### [Problem details]
Please output exactly the lines from the one containing "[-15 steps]" through the end of the records below, leaving out any pictures.

--------------------------------------------------

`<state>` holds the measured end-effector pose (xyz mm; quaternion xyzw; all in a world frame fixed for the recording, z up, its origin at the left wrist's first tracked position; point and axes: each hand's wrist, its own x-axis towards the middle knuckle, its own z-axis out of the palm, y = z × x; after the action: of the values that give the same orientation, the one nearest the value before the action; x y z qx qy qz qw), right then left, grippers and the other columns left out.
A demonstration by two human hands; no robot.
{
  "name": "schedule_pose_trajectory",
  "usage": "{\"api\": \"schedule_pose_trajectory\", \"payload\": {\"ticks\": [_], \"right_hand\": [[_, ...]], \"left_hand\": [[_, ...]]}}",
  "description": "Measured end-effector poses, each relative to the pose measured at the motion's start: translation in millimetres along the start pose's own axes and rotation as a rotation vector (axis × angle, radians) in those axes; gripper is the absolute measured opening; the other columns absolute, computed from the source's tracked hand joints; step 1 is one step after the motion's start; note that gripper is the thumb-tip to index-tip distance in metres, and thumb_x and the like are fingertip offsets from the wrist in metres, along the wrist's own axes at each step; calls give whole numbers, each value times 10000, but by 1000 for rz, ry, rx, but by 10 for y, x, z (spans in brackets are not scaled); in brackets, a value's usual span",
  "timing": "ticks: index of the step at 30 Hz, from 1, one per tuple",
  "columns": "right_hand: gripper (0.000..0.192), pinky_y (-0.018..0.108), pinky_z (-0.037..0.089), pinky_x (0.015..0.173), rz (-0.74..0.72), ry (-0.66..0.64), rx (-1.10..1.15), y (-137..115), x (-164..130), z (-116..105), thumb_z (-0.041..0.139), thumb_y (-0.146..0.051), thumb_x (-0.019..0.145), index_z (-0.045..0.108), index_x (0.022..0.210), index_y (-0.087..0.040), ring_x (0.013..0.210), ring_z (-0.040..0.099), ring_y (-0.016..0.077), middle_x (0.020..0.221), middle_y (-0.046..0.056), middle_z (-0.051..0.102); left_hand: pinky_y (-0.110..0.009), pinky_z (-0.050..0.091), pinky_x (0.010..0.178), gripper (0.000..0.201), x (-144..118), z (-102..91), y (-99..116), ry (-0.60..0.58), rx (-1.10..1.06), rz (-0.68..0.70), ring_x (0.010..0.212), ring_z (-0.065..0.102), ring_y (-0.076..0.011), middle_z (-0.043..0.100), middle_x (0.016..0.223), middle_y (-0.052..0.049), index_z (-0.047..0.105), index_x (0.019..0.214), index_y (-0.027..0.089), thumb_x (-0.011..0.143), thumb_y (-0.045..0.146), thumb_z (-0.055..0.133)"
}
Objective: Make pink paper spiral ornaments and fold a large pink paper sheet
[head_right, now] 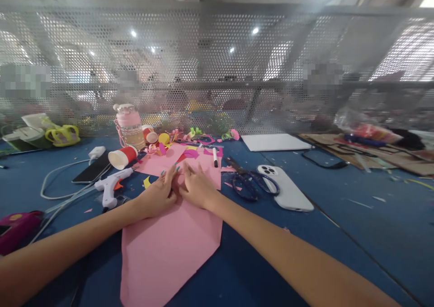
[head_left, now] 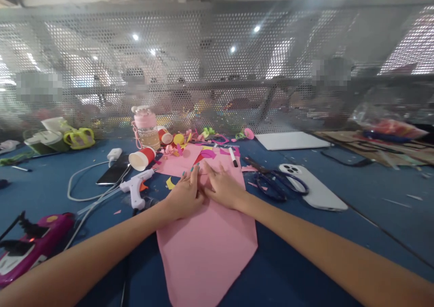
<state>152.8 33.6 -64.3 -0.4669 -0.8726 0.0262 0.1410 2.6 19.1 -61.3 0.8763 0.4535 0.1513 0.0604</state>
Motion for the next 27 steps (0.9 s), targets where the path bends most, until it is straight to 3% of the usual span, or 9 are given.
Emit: {"api": "schedule_pose_trajectory", "payload": {"ticks": [4, 12, 17, 22, 27], "right_hand": [[688, 473, 226, 1035, 63, 40, 71, 19, -49, 23, 388, -261, 760, 178, 1329, 63, 1269, 278, 284, 1301, 243, 395], [640, 453, 274, 1023, 21, 114, 198, 59, -49, 101, 393, -259, 762, 224, 1336, -31, 1260, 308, 259, 1347, 205, 347], [679, 475, 245, 1034, -72, 73, 213, 178, -85, 91, 427, -295, 760, 185, 1352, -68, 1270, 286, 260, 1371, 189, 314], [691, 457, 295, 1013, -82, 39, 216, 228, -121, 45, 426, -308, 772, 149, 1367, -93, 1281, 261, 259, 1356, 166, 352], [736, 485, 305, 990, -83, 43, 135, 171, -133, 8, 427, -299, 779, 59, 1383, -96, 1251, 319, 276, 1307, 177, 417]], "left_hand": [[-442, 220, 1040, 676, 13, 37, -22, 29, 14, 26, 1236, 349, -269, 333, 1329, -268, 138, 1309, -49, 698, 147, 351], [-453, 211, 1042, 687, 1, 59, -45, 57, -24, 56, 1252, 322, -259, 355, 1325, -248, 138, 1322, -25, 697, 140, 369], [-464, 229, 1028, 687, -8, 9, -12, 37, -23, 44, 1231, 352, -280, 411, 1282, -251, 131, 1327, -33, 708, 147, 369], [-462, 345, 949, 691, -17, -53, 14, 31, -35, 54, 1180, 421, -279, 486, 1222, -215, 139, 1338, 23, 701, 144, 378], [-453, 279, 1000, 669, -8, -33, 6, 27, 13, 54, 1080, 518, -241, 563, 1128, -186, 143, 1335, 12, 718, 148, 362]]}}
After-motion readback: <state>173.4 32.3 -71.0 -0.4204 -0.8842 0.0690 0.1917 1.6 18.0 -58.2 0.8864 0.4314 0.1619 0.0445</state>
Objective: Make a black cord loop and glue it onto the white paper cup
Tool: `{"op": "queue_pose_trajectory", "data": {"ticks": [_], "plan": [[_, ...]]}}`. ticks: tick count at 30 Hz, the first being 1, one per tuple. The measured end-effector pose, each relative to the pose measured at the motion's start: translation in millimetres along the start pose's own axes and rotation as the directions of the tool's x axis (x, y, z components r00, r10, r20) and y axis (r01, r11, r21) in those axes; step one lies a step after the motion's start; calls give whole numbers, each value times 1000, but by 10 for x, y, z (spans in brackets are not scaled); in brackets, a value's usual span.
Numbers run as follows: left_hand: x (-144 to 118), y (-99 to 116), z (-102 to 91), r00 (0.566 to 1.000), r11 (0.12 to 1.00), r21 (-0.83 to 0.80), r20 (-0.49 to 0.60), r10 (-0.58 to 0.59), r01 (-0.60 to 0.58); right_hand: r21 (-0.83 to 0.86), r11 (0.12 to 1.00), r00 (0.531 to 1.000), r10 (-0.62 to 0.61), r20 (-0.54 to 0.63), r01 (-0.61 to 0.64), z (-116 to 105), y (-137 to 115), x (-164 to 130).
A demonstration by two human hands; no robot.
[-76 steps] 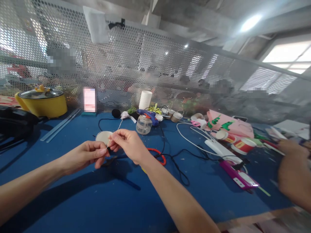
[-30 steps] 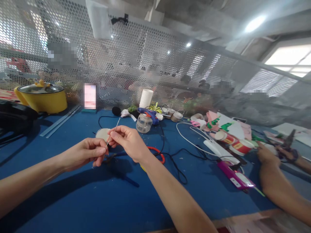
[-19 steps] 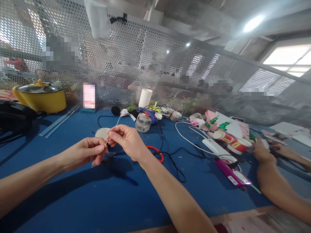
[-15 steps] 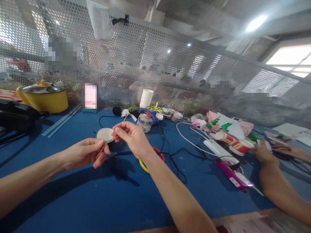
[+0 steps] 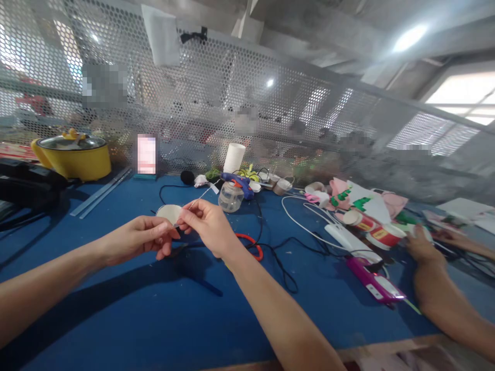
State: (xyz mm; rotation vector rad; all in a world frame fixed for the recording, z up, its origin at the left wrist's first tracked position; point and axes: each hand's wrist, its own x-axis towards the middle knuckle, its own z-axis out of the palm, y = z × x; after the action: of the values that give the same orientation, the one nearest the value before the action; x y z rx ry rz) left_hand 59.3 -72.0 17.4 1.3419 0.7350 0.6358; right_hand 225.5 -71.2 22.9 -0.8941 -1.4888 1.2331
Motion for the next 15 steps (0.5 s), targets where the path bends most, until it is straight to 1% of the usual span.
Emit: {"op": "queue_pose_trajectory", "data": {"ticks": [3, 6, 9, 13, 15], "plan": [[-3, 21, 8, 996, 974, 221, -60, 72, -57, 0, 1000, 999, -6, -37, 6, -11, 13, 14], [-7, 29, 34, 988, 909, 410, -100, 118, -68, -18, 1000, 1000, -17, -1, 17, 3, 14, 8], [-9, 22, 46, 986, 852, 518, -83, 143, -80, -45, 999, 999, -29, 31, 31, 19, 9, -3], [-7, 4, 36, 958, 746, 649, -90, 271, -150, -52, 998, 999, -33, 6, 34, 24, 4, -10], [-6, -7, 34, 948, 748, 643, -106, 302, -166, -42, 999, 1000, -22, 4, 23, 24, 2, -14]]}}
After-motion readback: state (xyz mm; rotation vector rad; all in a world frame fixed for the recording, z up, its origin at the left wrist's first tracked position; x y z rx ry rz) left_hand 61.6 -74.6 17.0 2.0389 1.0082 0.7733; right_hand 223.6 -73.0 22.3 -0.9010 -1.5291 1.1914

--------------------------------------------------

### [Output below]
[-15 steps] 
[+0 steps] 
State: (xyz mm; rotation vector rad; all in a world frame fixed for the recording, z up, its origin at the left wrist's first tracked position; point and axes: each hand's wrist, its own x-axis towards the middle knuckle, its own z-axis out of the palm, y = z × x; after the action: of the values that give the same orientation, the one nearest the value before the action; x y z rx ry rz) left_hand 59.3 -72.0 17.4 1.3419 0.7350 0.6358; right_hand 225.5 -71.2 22.9 -0.8941 -1.4888 1.2331
Motion for the next 15 steps (0.5 s), targets where the path bends most, until it is straight to 1% of the usual span.
Emit: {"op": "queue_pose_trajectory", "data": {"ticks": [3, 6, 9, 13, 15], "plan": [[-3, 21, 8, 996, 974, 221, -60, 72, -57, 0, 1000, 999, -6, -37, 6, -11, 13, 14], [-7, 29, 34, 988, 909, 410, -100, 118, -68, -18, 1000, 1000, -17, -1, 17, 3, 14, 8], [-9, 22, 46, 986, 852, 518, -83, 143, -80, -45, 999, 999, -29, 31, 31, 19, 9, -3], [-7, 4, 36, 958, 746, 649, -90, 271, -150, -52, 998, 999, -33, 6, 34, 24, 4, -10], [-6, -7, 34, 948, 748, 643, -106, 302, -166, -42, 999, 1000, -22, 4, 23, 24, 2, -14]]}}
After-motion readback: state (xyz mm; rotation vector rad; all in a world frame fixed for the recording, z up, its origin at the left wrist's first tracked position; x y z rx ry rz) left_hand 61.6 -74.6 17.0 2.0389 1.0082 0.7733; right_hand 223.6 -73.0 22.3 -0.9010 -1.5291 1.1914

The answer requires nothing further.